Deux dromadaires sauvages dans les Olgas, en Australie centrale, en 2004. (Tim Wimborne/Photo Tim Wimborne. Reuters)
Question posée par ChameauSauvage le 07/01/2020
Bonjour,
Vous nous demandez de vérifier une information publiée ce mardi par la Voix du Nord, selon laquelle «des dirigeants autochtones dans les terres d’Anangu Pitjantjatjara Yankunytjatjara (AYP) ont donné l’ordre d’abattre 10 000 chameaux en cinq jours». La nouvelle, qui a choqué de nombreux internautes en raison des estimations communiquées d’un milliard d’animaux morts à cause des incendies de brousse, a également été traitée par de nombreux médias (dont Libé) grâce une dépêche de l’Agence France Presse qui note que «des snipers vont abattre depuis des hélicoptères 10 000 dromadaires sauvages en Australie, en raison de la menace que constituent pour les populations ces animaux qui, du fait de la sécheresse, s’approchent de plus en plus de certaines localités pour y trouver de l’eau».
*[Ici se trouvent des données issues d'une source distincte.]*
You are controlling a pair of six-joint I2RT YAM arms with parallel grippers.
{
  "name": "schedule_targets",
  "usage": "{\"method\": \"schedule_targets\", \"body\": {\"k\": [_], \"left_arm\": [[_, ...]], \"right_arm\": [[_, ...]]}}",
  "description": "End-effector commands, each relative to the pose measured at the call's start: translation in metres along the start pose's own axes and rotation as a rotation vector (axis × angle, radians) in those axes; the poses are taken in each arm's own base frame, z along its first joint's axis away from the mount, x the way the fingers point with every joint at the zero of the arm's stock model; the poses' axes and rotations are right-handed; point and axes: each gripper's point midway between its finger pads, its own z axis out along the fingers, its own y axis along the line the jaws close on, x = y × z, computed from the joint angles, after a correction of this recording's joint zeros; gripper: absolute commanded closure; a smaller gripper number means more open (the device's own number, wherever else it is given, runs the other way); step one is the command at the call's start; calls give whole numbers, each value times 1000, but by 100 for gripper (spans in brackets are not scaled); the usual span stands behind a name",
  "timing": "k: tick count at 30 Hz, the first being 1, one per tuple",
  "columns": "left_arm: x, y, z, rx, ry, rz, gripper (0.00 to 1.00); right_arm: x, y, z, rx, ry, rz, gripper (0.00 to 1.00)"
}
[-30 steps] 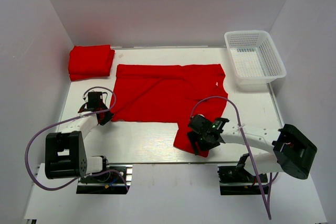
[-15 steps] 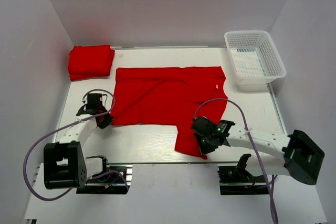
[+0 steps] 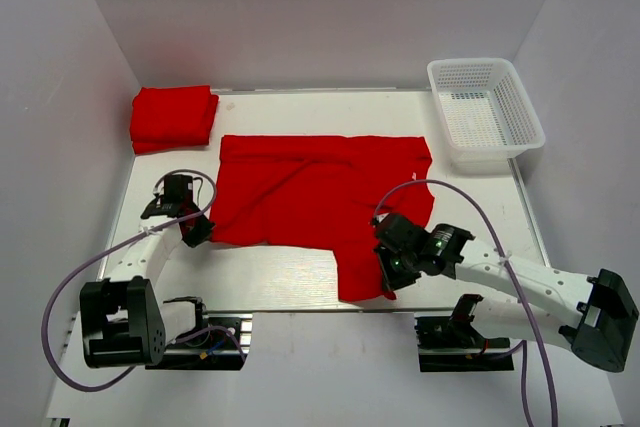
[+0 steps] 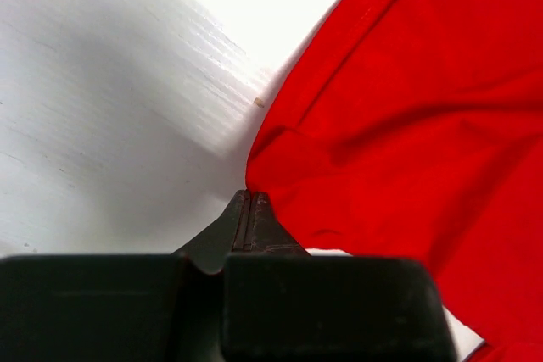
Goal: Fold and stack the t-shirts
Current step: Grap the side of the flattened tshirt closest away from the robot with both arms, then fold the other side of the tshirt into a rectangle
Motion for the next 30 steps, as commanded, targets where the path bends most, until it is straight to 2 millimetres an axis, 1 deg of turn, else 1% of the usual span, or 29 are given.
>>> {"method": "schedule_targets", "body": {"k": [1, 2, 3, 4, 5, 6, 7, 9, 10, 11, 12, 13, 14, 15, 16, 17, 18, 19, 20, 21, 22, 23, 24, 25, 26, 27, 28, 29, 30], "left_arm": [[-21, -9, -4, 9, -52, -15, 100], [-20, -9, -2, 4, -45, -14, 100], [-26, -13, -4, 16, -62, -16, 100], [-30, -14, -4, 9, -67, -16, 100], [-28, -15, -4, 13, -65, 3, 100], [-30, -17, -3, 11, -63, 3, 100], [-33, -20, -2, 22, -62, 12, 100], [-38, -24, -2, 30, -73, 11, 100], [-40, -26, -1, 30, -74, 11, 100], [-39, -25, 1, 24, -66, 22, 100], [-39, -25, 1, 24, -66, 22, 100], [-43, -27, -2, 31, -76, 30, 100], [-42, -29, -2, 40, -70, 31, 100], [-44, -33, -4, 56, -69, 31, 100], [-46, -37, -6, 70, -70, 30, 100], [-43, -37, -4, 72, -58, 32, 100], [-48, -43, -6, 95, -69, 40, 100], [-53, -46, -7, 99, -74, 39, 100], [-61, -52, -12, 113, -94, 38, 100], [-61, -52, -7, 103, -81, 50, 100], [-65, -55, -8, 105, -84, 49, 100], [-69, -58, -9, 105, -85, 58, 100], [-71, -59, -8, 105, -85, 59, 100], [-71, -61, -5, 106, -70, 60, 100], [-76, -65, -6, 111, -78, 59, 100], [-78, -67, -5, 111, -78, 59, 100], [-79, -68, -4, 110, -76, 59, 100], [-83, -65, 0, 92, -76, 51, 100], [-87, -68, -1, 95, -81, 51, 100]], "right_arm": [[-13, -16, -7, 107, -44, 78, 100], [-17, -22, -6, 137, -55, 90, 100], [-27, -20, -10, 136, -85, 112, 100], [-37, -24, -11, 148, -112, 154, 100], [-47, -28, -13, 167, -150, 165, 100], [-62, -24, -19, 154, -200, 180, 100], [-75, -29, -21, 163, -233, 216, 100], [-93, -34, -33, 191, -281, 229, 100], [-103, -48, -35, 245, -292, 254, 100], [-102, -59, -39, 294, -283, 261, 100], [-105, -67, -41, 311, -284, 266, 100], [-112, -68, -40, 294, -290, 255, 100], [-114, -67, -39, 258, -278, 251, 100], [-116, -59, -37, 208, -267, 245, 100], [-122, -57, -38, 188, -270, 215, 100], [-130, -57, -38, 167, -278, 225, 100], [-144, -54, -48, 161, -307, 195, 100], [-149, -54, -52, 163, -322, 180, 100], [-154, -64, -54, 193, -325, 196, 100], [-164, -65, -62, 197, -351, 190, 100], [-173, -69, -68, 205, -371, 177, 100], [-180, -74, -70, 220, -367, 188, 100], [-181, -80, -71, 241, -358, 200, 100], [-192, -83, -80, 245, -387, 206, 100], [-194, -90, -74, 261, -364, 223, 100], [-198, -98, -76, 270, -370, 240, 100], [-201, -99, -75, 266, -369, 235, 100], [-208, -109, -80, 281, -382, 250, 100], [-208, -114, -78, 293, -370, 255, 100]]}}
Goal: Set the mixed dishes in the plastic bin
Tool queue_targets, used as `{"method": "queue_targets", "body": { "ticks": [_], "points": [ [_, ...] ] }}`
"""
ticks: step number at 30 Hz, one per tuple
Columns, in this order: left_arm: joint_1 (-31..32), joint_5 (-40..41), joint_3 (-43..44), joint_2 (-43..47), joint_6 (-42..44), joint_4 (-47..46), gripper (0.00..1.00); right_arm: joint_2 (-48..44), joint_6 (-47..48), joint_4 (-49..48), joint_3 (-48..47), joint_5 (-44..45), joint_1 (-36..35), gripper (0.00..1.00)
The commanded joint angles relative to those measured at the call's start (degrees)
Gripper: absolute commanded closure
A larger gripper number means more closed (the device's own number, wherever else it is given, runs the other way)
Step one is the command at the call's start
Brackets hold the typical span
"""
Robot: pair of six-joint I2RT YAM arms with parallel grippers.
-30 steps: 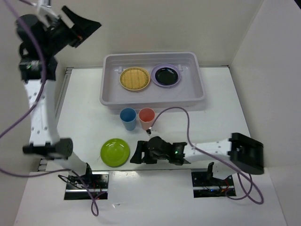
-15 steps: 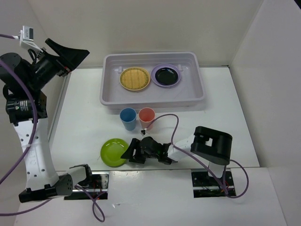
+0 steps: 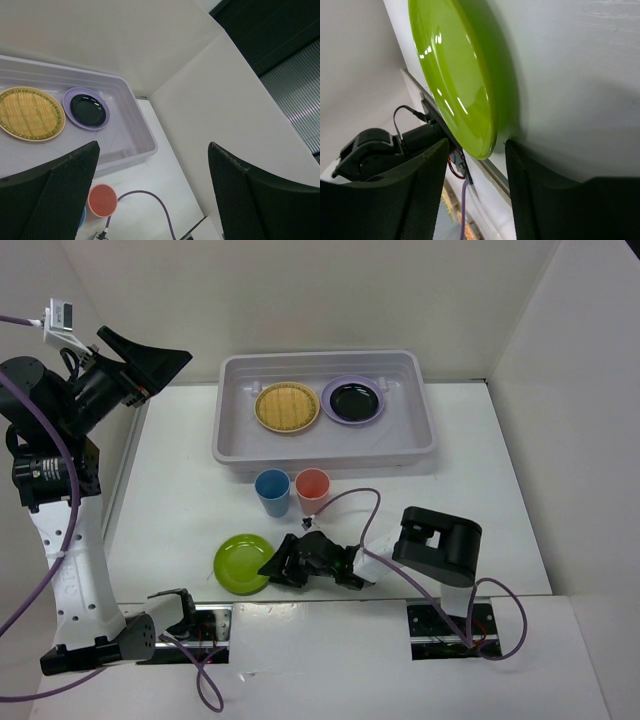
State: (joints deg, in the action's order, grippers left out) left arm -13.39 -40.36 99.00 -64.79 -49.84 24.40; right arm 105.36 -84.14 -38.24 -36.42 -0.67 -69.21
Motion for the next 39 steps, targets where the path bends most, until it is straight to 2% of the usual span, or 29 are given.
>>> {"method": "queue_targets", "body": {
  "ticks": [1,9,12,15,19,21,23,26,32,35,39],
  "points": [
    [-0.32,-1.56,1.11,0.55,-0.52,-2.34,0.05,3.53,-0.93,1.59,0.13,1.55,0.83,0.47],
    [-0.32,-2.18,0.06,0.55,0.01,-2.34,0.04,5.91,-2.17,-0.26,-0.40,-0.21,1.35,0.63],
    [-0.32,-2.71,0.05,0.55,0.01,-2.86,0.04,7.05,-2.79,-0.96,-0.40,-0.73,1.36,0.65],
    [-0.32,-2.71,-1.00,0.55,0.53,-2.87,0.04,7.58,-3.31,-1.49,-0.40,-0.74,1.36,0.73],
    [-0.32,-2.71,-1.71,0.55,0.54,-2.87,0.04,7.58,-3.31,-2.01,0.12,-0.74,1.36,0.88],
    [-0.32,-2.71,-2.23,0.55,0.54,-2.87,0.04,7.58,-3.84,-2.02,0.13,-0.74,1.36,0.99],
    [-0.32,-2.71,-2.23,0.55,0.54,-2.87,0.04,6.53,-4.36,-2.02,1.52,-0.74,1.36,1.00],
    [-0.32,-2.71,-1.53,0.55,1.06,-2.26,0.04,2.14,-3.41,1.93,3.19,-0.13,1.89,1.00],
    [-0.32,-2.71,-0.83,0.02,1.68,-2.51,0.04,-12.35,5.38,20.90,1.89,-2.67,1.89,1.00],
    [-0.32,-2.71,-1.35,0.02,1.68,-3.22,0.04,-22.71,10.56,31.01,1.19,-3.81,1.89,1.00],
    [-0.32,-2.71,-1.35,0.02,1.16,-3.83,0.04,-37.22,17.86,44.02,-5.13,-7.67,1.89,1.00]
  ]
}}
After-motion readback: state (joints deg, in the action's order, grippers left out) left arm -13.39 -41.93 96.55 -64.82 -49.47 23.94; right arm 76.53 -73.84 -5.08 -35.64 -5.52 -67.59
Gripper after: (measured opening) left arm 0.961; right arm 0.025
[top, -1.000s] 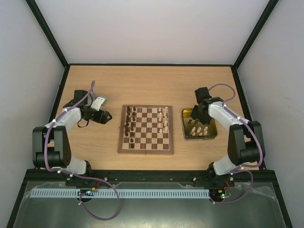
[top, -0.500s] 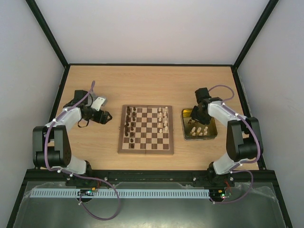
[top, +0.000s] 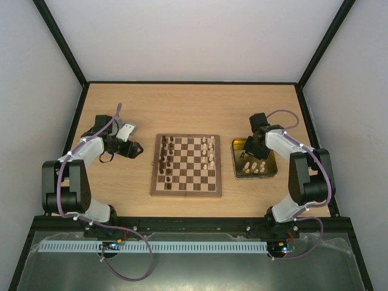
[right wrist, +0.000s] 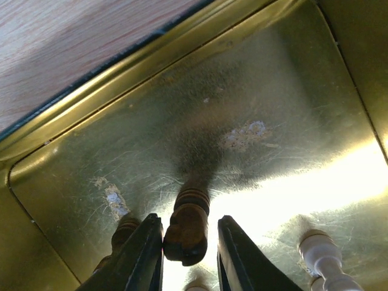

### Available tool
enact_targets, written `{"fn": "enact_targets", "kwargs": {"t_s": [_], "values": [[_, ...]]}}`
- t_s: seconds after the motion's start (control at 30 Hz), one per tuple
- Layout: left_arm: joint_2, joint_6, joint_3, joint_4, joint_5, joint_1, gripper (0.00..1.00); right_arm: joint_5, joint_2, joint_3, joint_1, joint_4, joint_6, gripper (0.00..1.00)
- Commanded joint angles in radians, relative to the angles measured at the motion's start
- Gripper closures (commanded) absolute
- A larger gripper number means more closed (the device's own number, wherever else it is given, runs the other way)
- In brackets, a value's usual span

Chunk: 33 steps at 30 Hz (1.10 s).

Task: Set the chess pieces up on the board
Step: Pick up the chess piece from the storage box, then place the chess piece on the chessboard.

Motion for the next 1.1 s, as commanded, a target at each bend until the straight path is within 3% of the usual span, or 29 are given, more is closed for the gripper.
{"fn": "enact_targets", "kwargs": {"t_s": [0.0, 0.17, 0.87, 1.07], "values": [[0.009, 0.01, -0.003, 0.003, 0.014, -0.004, 0.22, 0.01, 0.001, -0.016, -0.008, 0.008, 0.003, 0.78], [0.009, 0.009, -0.004, 0.003, 0.013, -0.004, 0.22, 0.021, -0.005, -0.007, -0.009, -0.003, 0.003, 0.9], [0.029, 0.008, 0.0, 0.002, 0.011, -0.012, 0.22, 0.077, -0.186, 0.047, 0.007, -0.124, -0.019, 0.94], [0.025, 0.007, 0.0, 0.002, 0.006, -0.012, 0.22, 0.164, -0.216, 0.138, 0.14, -0.196, -0.007, 0.96]]}}
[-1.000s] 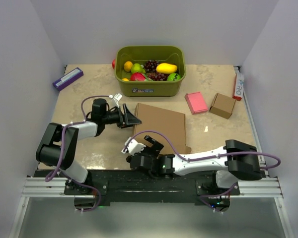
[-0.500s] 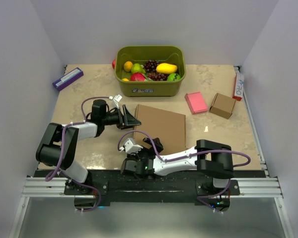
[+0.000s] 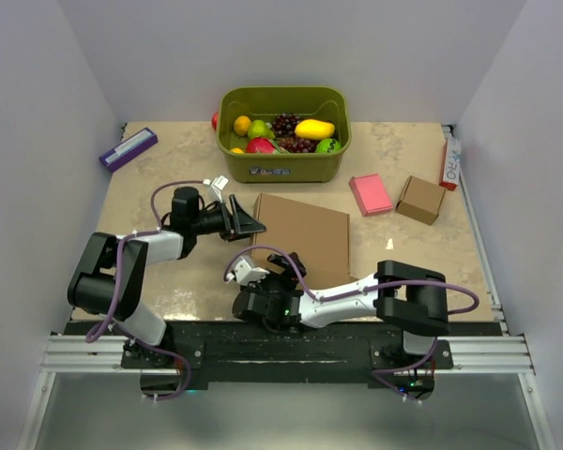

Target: Fold the paper box

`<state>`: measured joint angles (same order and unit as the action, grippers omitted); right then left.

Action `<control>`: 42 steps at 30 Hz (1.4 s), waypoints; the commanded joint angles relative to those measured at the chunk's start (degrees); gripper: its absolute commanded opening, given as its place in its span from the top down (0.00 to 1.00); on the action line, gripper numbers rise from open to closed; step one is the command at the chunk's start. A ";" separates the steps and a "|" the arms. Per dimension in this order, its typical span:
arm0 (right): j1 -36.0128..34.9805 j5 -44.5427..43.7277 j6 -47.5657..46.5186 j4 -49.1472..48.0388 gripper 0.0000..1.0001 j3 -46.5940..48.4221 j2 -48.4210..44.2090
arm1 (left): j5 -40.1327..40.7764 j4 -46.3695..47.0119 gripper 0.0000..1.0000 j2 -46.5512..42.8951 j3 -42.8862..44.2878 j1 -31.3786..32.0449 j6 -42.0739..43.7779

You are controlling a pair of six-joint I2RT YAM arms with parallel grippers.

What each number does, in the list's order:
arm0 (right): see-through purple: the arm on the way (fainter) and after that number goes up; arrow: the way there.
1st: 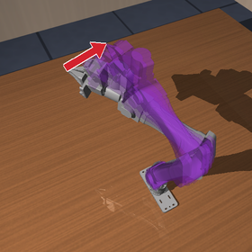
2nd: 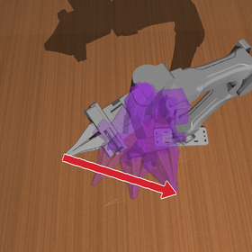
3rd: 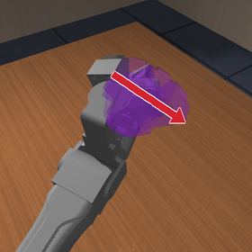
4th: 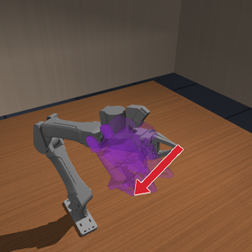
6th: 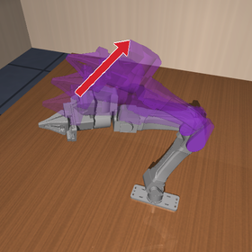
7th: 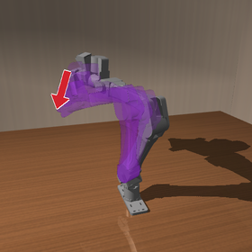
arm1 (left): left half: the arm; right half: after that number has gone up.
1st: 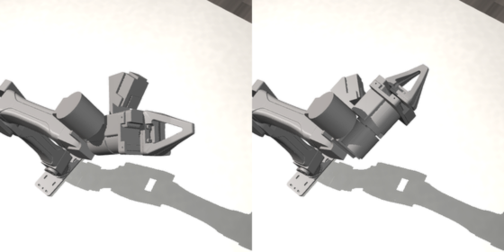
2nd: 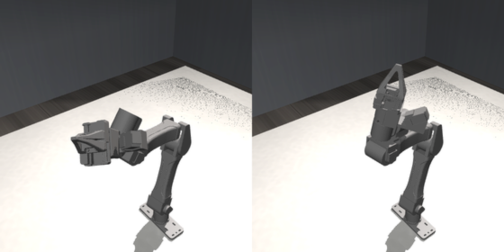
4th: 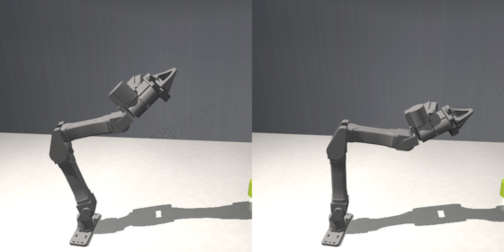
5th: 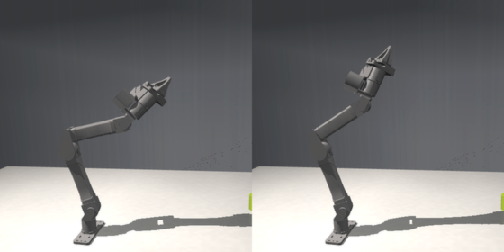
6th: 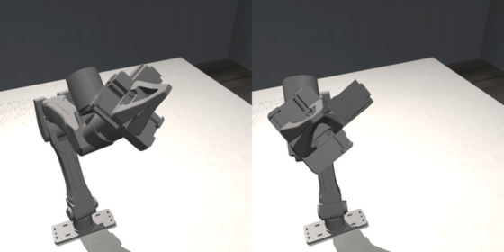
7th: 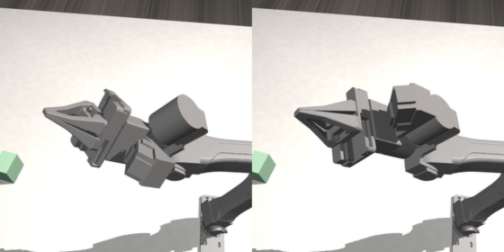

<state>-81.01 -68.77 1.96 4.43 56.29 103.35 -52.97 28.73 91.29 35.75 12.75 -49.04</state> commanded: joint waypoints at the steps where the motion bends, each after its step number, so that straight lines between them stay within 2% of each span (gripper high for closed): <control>1: 1.65 -2.95 -5.55 -9.34 0.17 -1.53 -1.84 | -4.69 1.77 0.85 0.12 -0.24 0.08 -0.45; 2: 1.65 -2.16 -6.34 -10.13 0.20 -1.88 -1.75 | -4.69 1.85 0.84 0.03 -0.33 0.08 -0.53; 8: 1.65 -2.24 -8.55 -12.51 0.21 -2.59 0.18 | -4.77 2.03 0.84 0.03 -0.33 0.08 -0.62; 10: 1.73 -2.24 -8.99 -12.95 0.25 -2.77 0.54 | -4.86 2.03 0.85 0.03 -0.33 0.08 -0.80; 13: 1.65 -2.16 -8.64 -11.73 0.37 -2.33 0.10 | -4.95 2.03 0.83 0.21 -0.24 0.08 -0.71; 16: 1.65 -0.14 -7.32 -8.30 0.46 -1.54 -1.56 | -4.77 1.94 0.74 -0.05 -0.24 0.08 -0.62; 19: 1.65 1.97 -4.87 -2.86 0.48 -0.57 -3.24 | -4.69 1.77 0.58 -0.84 -0.15 0.08 -0.71; 20: 1.73 2.58 -3.99 0.90 0.48 0.13 -3.59 | -4.60 1.68 0.49 -1.02 -0.15 0.08 -0.71; 23: 1.74 5.13 -0.39 7.41 0.50 1.01 -5.78 | -3.99 0.28 0.35 -2.34 0.11 0.08 -0.18; 28: 1.74 8.82 4.37 16.48 0.50 2.50 -10.53 | -2.05 -5.87 0.26 -4.36 1.87 0.08 4.55; 32: 3.49 15.41 4.72 21.49 0.51 4.00 -14.31 | 1.19 -12.89 0.21 -6.38 4.41 -0.01 8.86; 42: 8.24 26.41 1.65 23.70 0.53 4.35 -20.91 | 5.95 -18.63 0.16 -12.53 6.44 -0.27 15.64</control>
<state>-74.54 -46.44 4.05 26.61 58.28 85.23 -48.03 12.36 81.28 40.18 12.75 -37.82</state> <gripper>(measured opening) 0.476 0.836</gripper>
Des snipers vont abattre depuis des hélicoptères 10.000 dromadaires sauvages en Australie, en raison de la menace que constituent pour les populations ces animaux qui, du fait de la sécheresse, s'approchent de plus en plus de certaines localités pour y trouver de l'eau #AFP
Pour vérifier cette information, CheckNews a cherché son origine dans des sources locales. Le premier média qui a évoqué cette chasse de 10 000 dromadaires (les «camels» montrés dans les articles australiens n’ont qu’une bosse) a été le site d’information The Australian, le 6 janvier. Dans son article, qui n’évoque à aucun moment les incendies qui touchent actuellement l’Australie, le reporter Ean Higgins annonce en exclusivité que «les dirigeants aborigènes d’Australie-Méridionale ont ordonné le premier abattage massif de chameaux sauvages qui font des ravages dans les communautés isolées, alors que la sécheresse les pousse à une quête d’eau désespérée. Des tireurs professionnels prendront l’air à partir de mercredi pour tuer jusqu’à 10 000 chameaux alors que le gouvernement fédéral fait face à de nouvelles demandes de créer un marché de crédits de carbone pour l’abattage afin de fournir un incitatif économique pour éliminer ces émetteurs de méthane».
Dans des communiqués publiés les 6 et 8 janvier, l’Anangu Pitjantjatjara Yankunytjatjara, une zone d’administration locale aborigène située dans l’extrême nord-ouest de l’Australie méridionale, a annoncé qu’«une opération majeure de contrôle des troupeaux de dromadaires sauvages» allait être menée de manière aérienne pendant cinq jours. L’administration justifie cette opération d’abattage menée en collaboration avec le 10 Deserts Project (une association de populations aborigènes des déserts australiens) par les conditions de sécheresse, les menaces qui pèsent sur les populations aborigènes et l’environnement (à cause du méthane qu’ils émettent naturellement), mais aussi le bien-être des animaux. Concernant le nombre de 10 000 dromadaires à abattre, l’AYP a relayé sur Facebook des articles de presse qui mettaient en avant cet objectif, sans le démentir.
Si cette nouvelle a choqué les internautes ou des personnalités (comme le journaliste végétarien et défenseur des animaux Hugo Clément), ces battues sont monnaie courante en Australie. En effet, l’animal introduit au XIXe siècle en Australie comme moyen de transport a proliféré de manière sauvage dans les zones désertiques du pays et est désormais considéré comme un nuisible. Régulièrement, des articles de presse évoquent des chasses aux dromadaires sauvages pour réguler leur densité. L’année dernière, à la même époque, la chaîne d’information australienne ABC rapportait que des «éleveurs des Goldfields, une région reculée du nord de l’Australie occidentale, disent avoir abattu au moins 2 500 chameaux au cours du mois dernier, affirmant que ces parasites sauvages prennent des”proportions de peste”». L’argument écologique est également ancien, puisque en 2011, le site d’information Slate.fr évoquait déjà le fait que le gouvernement australien proposait que «l’abattage des chameaux soit considéré comme une méthode officielle de lutte contre l’émission de gaz à effet de serre», en raison du méthane produit par ces bêtes. Cette raison est encore invoquée par l’APY aujourd’hui.